Ana içeriğe atla

AH BU MEDYA, VAH ŞU GAZETECİLER!

 

TAVUK, YUMURTA AMA ESAS OLAN KÜMES!

10 milyon Euro… İş insanı ile bakan arasında arabuluculuk… Soylu ile Peker’in can ciğer kardeşleri… Başka holdingden maaşa bağlanmak… Soru sorarken iktidarı kollamak… Yayını kesmek… Dünya yıkılırken susmak/yazmamak…Bunların hiç biri esas olarak gazetecilikle ilgili konular değil. Medya eleştirmeni, polis ya da savcı değil ki suç teşkil eden faaliyetlerle ilgilensin.


Ragıp Duran

Haluk Hocanın (Şahin) 2011 yılında yayınladığı kitabın başlığı ‘’Can Çekişen Bir Meslek Üzerine Son Notlar’’ (Say) idi.

O da, akademisyenliğinin yanı sıra televizyonda Uğur Dündar’ın editörlüğünü yaparken işin içindeydi, yani bozulmayı, çürümeyi, çöküşü gün be gün görüyor, yaşıyordu.

Kuşkusuz gazetecilik sadece Türkiye’de can çekişmiyordu. Meslek bütün dünyada kriz geçiriyordu: Medyanın, gazetecilerin güvenirliği, inanırlığı sorgulanıyordu, reytingler ve tirajlar tepetaklak düşüyor, reklam gelirleri fevkalade azalıyordu. Bu bunalımı sadece İnternet’le açıklamak yetersizdi. Batı dünyasında da gazetecilik eski önem ve değerini yitirmeye başlamış olsa da, o ülkelerin demokratik yapısı, kültürel geçmişleri, eğitim konumları gibi çeşitli olumlu etmenler sayesinde habercilik tamamen ölmedi, yozlaşma/çürüme bizdeki boyutlara ulaşmadı. Aksine Guardian, New York Times ya da Mediapart örneklerinde görüldüğü üzere gazetecilik/habercilik en olumsuz koşullarda bile kayda değer başarılara imza atabildi.

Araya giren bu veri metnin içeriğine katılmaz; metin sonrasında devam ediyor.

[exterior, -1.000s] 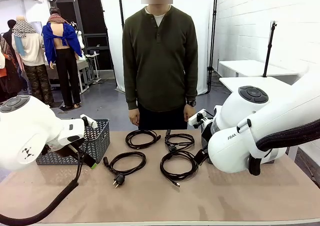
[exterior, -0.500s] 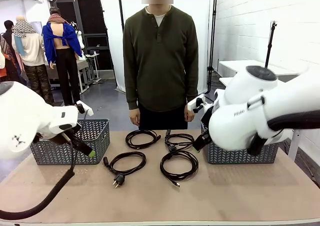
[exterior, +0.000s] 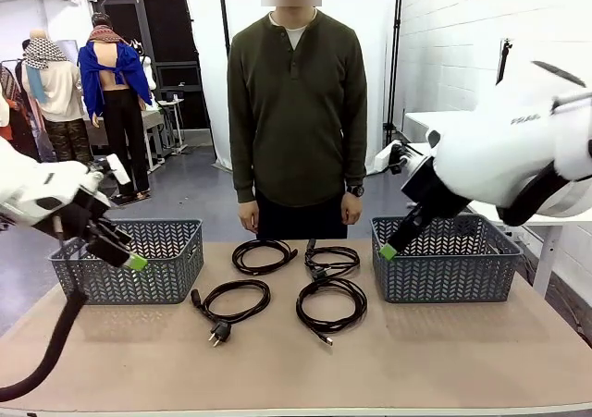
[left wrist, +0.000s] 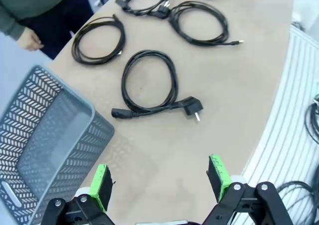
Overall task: Organize the cables according to human instructions.
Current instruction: Pick up a bundle of cables and place it in the basket indicated by the human.
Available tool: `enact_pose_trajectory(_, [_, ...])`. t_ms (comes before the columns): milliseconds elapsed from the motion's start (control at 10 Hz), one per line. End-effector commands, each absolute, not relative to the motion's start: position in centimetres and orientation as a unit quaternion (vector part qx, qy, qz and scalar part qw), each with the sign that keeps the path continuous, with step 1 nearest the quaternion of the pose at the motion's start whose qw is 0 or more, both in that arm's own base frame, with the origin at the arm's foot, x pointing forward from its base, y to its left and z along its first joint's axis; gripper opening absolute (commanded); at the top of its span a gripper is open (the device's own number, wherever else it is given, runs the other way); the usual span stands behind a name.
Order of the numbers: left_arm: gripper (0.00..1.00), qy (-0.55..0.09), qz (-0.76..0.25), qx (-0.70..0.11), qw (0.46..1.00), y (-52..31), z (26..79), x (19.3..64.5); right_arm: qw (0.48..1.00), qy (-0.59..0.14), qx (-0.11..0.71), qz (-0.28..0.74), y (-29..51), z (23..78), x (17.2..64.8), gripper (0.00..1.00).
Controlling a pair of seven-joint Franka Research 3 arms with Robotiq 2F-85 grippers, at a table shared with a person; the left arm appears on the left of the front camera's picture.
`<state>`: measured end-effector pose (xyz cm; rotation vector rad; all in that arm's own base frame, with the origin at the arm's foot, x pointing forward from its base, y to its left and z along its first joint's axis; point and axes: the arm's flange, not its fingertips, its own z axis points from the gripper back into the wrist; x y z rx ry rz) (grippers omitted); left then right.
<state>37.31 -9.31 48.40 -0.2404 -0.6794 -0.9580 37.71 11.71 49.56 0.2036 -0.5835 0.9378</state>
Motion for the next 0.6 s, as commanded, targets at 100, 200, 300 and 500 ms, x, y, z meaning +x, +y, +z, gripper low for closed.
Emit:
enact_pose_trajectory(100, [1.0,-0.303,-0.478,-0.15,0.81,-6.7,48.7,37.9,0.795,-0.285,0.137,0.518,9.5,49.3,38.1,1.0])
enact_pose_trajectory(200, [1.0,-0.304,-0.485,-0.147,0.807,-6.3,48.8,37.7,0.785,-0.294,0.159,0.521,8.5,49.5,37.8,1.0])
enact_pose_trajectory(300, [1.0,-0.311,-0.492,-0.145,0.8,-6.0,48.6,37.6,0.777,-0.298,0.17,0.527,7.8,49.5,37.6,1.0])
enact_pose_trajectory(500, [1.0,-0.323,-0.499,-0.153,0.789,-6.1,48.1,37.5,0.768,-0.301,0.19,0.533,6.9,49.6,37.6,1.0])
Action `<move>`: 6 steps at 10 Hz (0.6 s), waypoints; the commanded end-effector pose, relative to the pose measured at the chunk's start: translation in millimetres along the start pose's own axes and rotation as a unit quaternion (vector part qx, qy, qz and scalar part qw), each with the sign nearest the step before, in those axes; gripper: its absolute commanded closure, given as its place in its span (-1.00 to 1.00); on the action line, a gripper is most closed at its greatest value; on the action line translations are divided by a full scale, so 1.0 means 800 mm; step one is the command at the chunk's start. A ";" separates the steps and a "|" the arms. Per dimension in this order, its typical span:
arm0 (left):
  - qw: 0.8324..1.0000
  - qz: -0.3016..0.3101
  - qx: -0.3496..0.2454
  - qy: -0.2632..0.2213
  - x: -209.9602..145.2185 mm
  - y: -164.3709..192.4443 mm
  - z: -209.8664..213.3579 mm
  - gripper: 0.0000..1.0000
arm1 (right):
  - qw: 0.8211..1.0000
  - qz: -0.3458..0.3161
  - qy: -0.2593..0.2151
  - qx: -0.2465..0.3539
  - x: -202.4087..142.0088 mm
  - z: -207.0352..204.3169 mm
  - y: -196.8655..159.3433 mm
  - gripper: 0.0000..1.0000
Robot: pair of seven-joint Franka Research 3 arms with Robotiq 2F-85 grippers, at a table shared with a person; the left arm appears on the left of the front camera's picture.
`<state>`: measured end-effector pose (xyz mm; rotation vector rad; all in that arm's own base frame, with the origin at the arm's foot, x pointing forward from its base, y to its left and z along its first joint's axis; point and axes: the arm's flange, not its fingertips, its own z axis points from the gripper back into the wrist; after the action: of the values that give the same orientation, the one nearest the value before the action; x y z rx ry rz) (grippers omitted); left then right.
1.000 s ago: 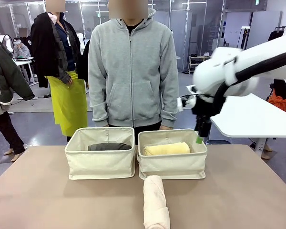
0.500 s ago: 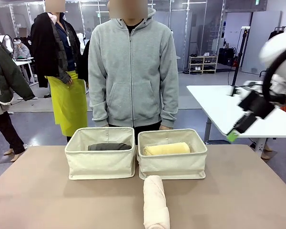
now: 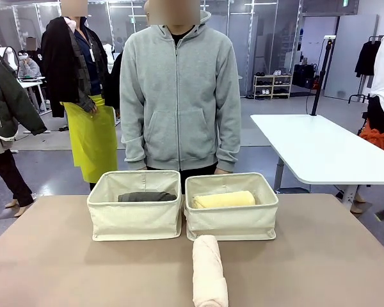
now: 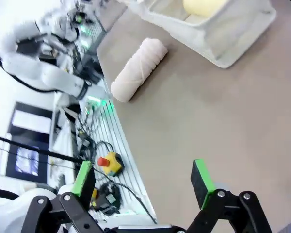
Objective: Divide the towels into two baskets.
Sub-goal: Pick up one hotel-folded towel from the bottom of the table and place it in the Fabric basket indicated by the person.
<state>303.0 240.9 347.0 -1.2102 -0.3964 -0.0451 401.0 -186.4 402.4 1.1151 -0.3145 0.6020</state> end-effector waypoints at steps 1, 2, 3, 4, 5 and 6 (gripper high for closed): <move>1.000 0.003 0.003 0.001 -0.001 -0.001 0.004 -1.00 | 0.994 -0.028 -0.100 0.023 -0.043 0.010 -0.019 -1.00; 1.000 0.003 0.003 0.001 -0.001 -0.001 0.004 -1.00 | 0.989 -0.051 -0.136 0.029 -0.080 0.012 -0.026 -1.00; 1.000 0.003 0.003 0.001 -0.001 -0.001 0.004 -1.00 | 0.984 -0.083 -0.153 0.035 -0.110 0.010 -0.031 -1.00; 1.000 0.003 0.003 0.001 -0.001 -0.001 0.004 -1.00 | 0.980 -0.100 -0.165 0.039 -0.131 0.009 -0.033 -1.00; 1.000 0.003 0.003 0.001 -0.001 -0.001 0.004 -1.00 | 0.978 -0.121 -0.165 0.036 -0.144 0.010 -0.032 -1.00; 1.000 0.003 0.003 0.001 -0.001 -0.001 0.004 -1.00 | 0.980 -0.131 -0.149 0.016 -0.143 0.012 -0.033 -1.00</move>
<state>302.9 241.0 347.0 -1.2102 -0.3966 -0.0448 321.7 -240.7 317.5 1.2908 -0.4226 0.2162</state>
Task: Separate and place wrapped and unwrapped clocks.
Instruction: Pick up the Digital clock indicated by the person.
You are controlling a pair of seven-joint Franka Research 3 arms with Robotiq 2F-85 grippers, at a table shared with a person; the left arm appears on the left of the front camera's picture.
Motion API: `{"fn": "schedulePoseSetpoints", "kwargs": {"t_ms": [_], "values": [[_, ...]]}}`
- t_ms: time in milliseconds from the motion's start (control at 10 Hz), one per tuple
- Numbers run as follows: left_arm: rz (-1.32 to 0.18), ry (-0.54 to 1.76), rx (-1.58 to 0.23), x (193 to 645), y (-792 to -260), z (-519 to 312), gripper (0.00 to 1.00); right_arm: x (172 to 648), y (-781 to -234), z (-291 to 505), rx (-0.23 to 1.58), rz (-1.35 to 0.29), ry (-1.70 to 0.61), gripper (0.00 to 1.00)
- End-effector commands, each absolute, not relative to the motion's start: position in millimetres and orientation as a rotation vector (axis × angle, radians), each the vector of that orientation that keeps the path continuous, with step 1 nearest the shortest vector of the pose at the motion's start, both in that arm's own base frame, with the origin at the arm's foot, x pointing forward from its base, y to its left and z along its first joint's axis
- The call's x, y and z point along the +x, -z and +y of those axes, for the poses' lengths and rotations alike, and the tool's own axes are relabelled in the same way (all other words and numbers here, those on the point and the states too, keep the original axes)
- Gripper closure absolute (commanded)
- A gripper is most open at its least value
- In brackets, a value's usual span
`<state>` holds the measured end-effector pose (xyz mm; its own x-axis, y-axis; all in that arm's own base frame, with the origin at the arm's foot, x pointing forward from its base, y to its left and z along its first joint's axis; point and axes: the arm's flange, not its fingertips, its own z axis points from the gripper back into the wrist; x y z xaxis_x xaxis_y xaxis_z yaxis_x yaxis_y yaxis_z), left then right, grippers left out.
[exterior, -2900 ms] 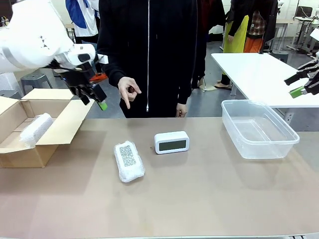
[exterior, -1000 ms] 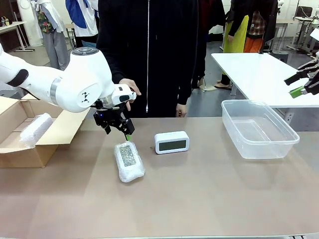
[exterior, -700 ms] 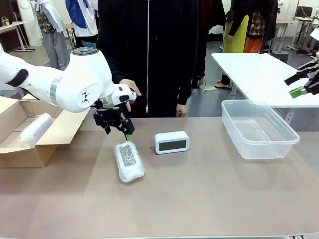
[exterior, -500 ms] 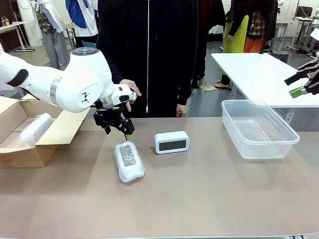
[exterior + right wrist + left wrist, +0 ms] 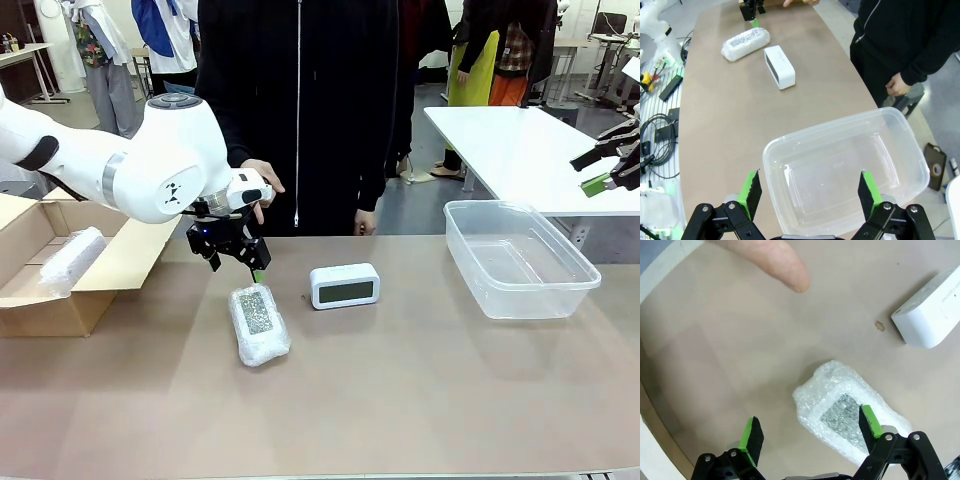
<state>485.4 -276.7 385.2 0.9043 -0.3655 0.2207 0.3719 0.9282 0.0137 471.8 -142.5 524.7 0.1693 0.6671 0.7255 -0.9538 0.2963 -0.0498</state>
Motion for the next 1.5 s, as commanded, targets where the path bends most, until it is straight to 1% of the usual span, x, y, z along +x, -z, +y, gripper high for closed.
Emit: {"fn": "schedulePoseSetpoints", "kwargs": {"t_ms": [0, 400, 700, 900, 1400], "values": [[-0.172, 0.238, 0.019, 478, -396, -307, 0.00, 472, -524, -142, 0.483, -0.738, -1.218, 0.00], [0.032, -0.037, -0.023, 473, -405, -324, 0.00, 472, -524, -142, 0.483, -0.738, -1.218, 0.00], [0.097, -0.180, -0.050, 470, -394, -331, 0.00, 472, -524, -142, 0.483, -0.738, -1.218, 0.00], [0.091, -0.220, -0.118, 470, -379, -332, 0.00, 472, -524, -142, 0.483, -0.738, -1.218, 0.00], [0.158, -0.207, -0.078, 465, -355, -335, 0.00, 472, -524, -142, 0.483, -0.738, -1.218, 0.00]]}}
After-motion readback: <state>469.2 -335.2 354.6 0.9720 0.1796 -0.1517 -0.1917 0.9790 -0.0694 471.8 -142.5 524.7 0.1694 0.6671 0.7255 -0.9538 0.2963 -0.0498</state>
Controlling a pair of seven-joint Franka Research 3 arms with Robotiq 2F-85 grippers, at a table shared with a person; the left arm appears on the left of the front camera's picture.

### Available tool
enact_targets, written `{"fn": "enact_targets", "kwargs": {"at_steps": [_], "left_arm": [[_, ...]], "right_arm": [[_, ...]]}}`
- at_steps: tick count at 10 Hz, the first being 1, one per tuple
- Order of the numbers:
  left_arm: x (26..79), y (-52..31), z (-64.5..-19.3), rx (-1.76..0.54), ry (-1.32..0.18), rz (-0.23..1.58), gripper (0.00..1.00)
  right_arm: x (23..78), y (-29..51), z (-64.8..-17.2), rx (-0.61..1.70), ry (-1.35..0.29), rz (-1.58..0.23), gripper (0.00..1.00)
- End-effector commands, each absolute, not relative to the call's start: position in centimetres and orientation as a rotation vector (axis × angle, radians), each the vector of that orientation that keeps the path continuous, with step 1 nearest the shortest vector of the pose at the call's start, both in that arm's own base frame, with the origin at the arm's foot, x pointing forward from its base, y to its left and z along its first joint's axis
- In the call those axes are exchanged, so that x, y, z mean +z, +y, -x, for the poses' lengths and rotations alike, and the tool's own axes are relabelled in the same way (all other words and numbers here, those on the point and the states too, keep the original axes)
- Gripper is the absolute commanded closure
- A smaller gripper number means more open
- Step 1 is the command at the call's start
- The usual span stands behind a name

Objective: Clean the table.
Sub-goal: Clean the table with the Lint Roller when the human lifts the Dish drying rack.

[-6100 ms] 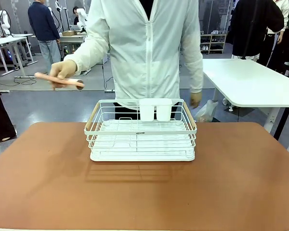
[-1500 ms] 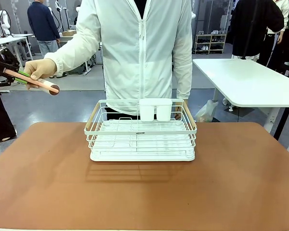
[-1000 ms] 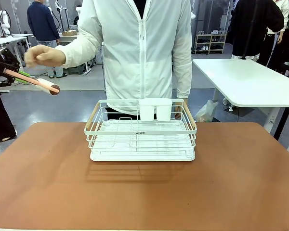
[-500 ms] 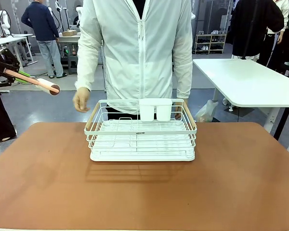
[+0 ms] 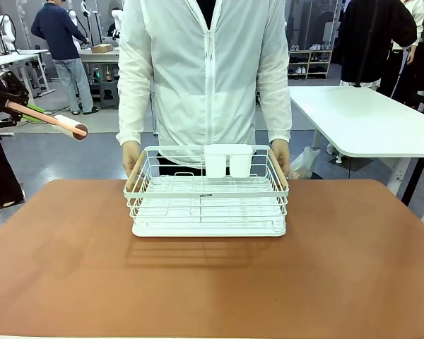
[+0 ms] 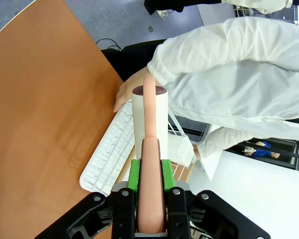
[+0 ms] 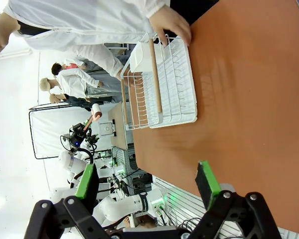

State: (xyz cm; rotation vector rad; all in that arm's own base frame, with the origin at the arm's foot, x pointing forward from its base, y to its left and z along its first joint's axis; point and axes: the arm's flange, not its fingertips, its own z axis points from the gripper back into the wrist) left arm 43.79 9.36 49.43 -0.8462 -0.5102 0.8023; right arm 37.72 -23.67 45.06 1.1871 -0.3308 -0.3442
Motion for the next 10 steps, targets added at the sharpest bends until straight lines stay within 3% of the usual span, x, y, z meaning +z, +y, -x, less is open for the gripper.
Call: {"fn": "enact_targets", "kwargs": {"at_steps": [1,10], "left_arm": [[49.56,9.38,-43.76,0.799,-0.51,0.842,0.95],[49.56,9.38,-43.76,0.799,-0.51,0.842,0.95]], "right_arm": [[45.32,-23.63,-37.67,-0.344,-0.333,-1.198,0.0],[45.32,-23.63,-37.67,-0.344,-0.333,-1.198,0.0]]}}
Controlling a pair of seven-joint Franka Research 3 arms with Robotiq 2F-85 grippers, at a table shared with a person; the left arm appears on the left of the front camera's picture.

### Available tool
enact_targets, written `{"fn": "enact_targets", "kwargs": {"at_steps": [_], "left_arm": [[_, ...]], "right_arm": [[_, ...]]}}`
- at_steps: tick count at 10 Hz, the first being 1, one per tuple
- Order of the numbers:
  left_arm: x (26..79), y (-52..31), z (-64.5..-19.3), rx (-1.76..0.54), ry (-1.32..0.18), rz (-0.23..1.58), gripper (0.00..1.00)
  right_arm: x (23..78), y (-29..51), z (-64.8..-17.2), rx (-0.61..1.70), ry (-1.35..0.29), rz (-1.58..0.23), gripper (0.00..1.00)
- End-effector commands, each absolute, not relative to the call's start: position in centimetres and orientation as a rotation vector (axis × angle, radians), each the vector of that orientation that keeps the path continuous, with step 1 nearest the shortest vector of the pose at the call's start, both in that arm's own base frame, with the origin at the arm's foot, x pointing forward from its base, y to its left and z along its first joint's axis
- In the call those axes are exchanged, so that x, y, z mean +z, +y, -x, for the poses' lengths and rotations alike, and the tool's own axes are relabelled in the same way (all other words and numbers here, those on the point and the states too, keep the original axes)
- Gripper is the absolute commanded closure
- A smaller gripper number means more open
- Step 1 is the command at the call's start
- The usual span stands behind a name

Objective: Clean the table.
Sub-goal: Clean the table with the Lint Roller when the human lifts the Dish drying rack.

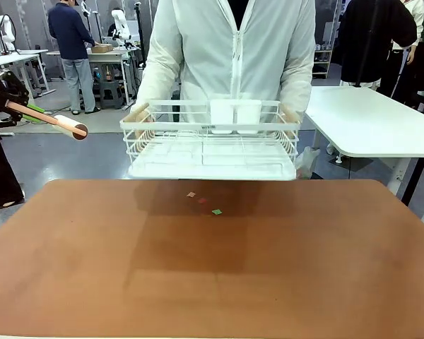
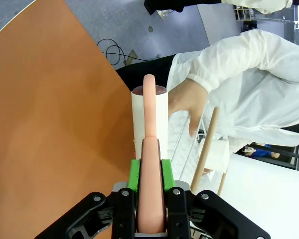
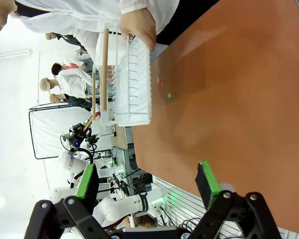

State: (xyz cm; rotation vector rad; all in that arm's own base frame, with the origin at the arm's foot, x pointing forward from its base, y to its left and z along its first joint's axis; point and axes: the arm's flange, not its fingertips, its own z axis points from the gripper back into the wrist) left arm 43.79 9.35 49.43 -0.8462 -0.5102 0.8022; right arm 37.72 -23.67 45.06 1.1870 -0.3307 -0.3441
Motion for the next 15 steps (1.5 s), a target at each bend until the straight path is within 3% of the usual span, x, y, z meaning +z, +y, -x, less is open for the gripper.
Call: {"fn": "enact_targets", "kwargs": {"at_steps": [1,13,14,15], "left_arm": [[49.6,9.4,-43.8,0.799,-0.51,0.842,0.95],[49.6,9.4,-43.8,0.799,-0.51,0.842,0.95],[49.4,9.4,-43.8,0.802,-0.51,0.846,0.79],[50.7,8.7,-45.1,0.64,-0.496,0.797,0.79]], "right_arm": [[45.3,-23.6,-37.7,-0.344,-0.333,-1.198,0.0],[45.3,-23.6,-37.7,-0.344,-0.333,-1.198,0.0],[45.3,-23.6,-37.7,-0.344,-0.333,-1.198,0.0],[45.3,-23.6,-37.7,-0.344,-0.333,-1.198,0.0]]}}
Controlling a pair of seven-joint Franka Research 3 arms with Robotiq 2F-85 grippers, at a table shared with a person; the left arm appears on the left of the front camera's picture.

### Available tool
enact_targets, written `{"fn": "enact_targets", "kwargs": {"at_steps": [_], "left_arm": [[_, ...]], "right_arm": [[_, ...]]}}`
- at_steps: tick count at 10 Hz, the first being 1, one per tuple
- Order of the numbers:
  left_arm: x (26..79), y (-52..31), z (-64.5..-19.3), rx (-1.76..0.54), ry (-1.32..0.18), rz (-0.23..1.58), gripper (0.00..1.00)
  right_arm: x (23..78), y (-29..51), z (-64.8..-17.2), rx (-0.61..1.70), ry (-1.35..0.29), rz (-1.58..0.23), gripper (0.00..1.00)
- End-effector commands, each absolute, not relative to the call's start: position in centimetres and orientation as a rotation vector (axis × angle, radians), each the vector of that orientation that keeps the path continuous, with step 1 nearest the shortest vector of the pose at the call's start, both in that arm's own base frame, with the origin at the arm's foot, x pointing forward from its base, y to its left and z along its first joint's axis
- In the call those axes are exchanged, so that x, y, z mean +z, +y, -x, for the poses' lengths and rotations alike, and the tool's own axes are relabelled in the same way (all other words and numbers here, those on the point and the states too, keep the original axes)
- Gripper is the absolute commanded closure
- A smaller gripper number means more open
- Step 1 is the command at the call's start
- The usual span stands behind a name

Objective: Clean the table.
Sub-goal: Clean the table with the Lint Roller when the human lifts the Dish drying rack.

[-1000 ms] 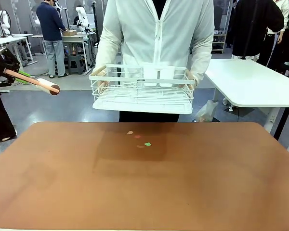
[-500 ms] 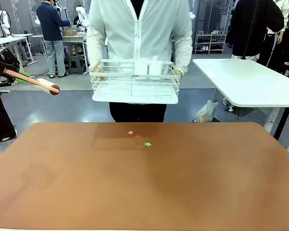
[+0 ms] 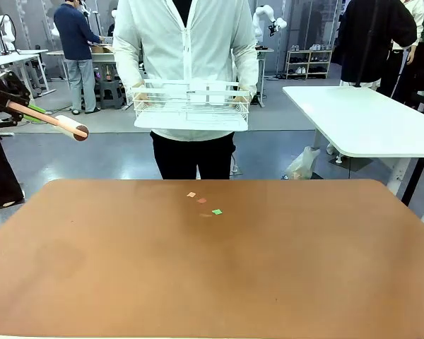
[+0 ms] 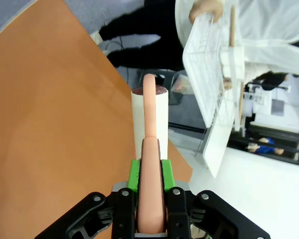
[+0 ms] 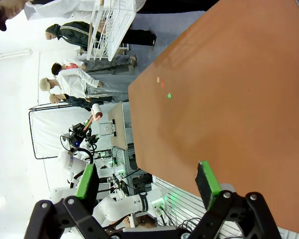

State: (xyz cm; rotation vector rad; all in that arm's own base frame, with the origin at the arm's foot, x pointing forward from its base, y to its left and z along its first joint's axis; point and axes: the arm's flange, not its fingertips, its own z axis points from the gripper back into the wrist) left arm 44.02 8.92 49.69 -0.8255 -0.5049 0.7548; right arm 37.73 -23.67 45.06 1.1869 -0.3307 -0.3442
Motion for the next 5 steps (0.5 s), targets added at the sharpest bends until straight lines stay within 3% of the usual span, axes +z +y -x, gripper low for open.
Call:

Medya eleştirmeninin esas ilgi alanı gazetecilerin bizzat kendileri değil, yaptıkları ve yapmadıkları. Ahmet, Mehmet… Ayşe Fatma… beni insan olarak ilgilendirmiyor. Ama onların hangi siyasi, ideolojik, ekonomik, kültürel yani mesleki koşullarda neyi nasıl yaptıkları önemli. Her yazıyı, her söyleşiyi, her tutumu genel konumu içinde alıp değerlendirmek gerekir. Geçmiş, yan unsurlar, temaslar… tahlilde yer almalı.

 

Gerçi bu aralar medya eleştirmenliği çok zor bir uğraş haline geldi. Çünkü meslek, meslek olmaktan çıkmış, kimsenin kurallara riayet ettiği yok, zaten kimse kuralları bilmiyor, bilse de işine gelmediği için uygulamıyor. Herkesin kendine göre bir gazetecilik tanımı var. Herkes işine geleni savunuyor. Kendisine gazeteciyim diyenlerin çoğu zaten gazetecilik yapmıyor. Medya eleştirmeni, Cumhuriyet Savcısı değil ki, iş insanı ile Bakanın arasını bulmaya çalışan şahsın aldığı rüşveti soruştursun. Üstelik bu aralar mekanda ne savcı var ne medya eleştirmeni. Gerçi iş insanı da yok,  Bakan da yok ki… Yok derken fiziken namevcut demek istemiyorum. Var hepsi var. Ama hiç biri hakiki gazeteci, hakiki savcı, hakiki iş insanı ya da hakiki Bakan değil! Hepsi Salvador Dali’nin develeri gibi. Hiçbir yerleri doğru değil.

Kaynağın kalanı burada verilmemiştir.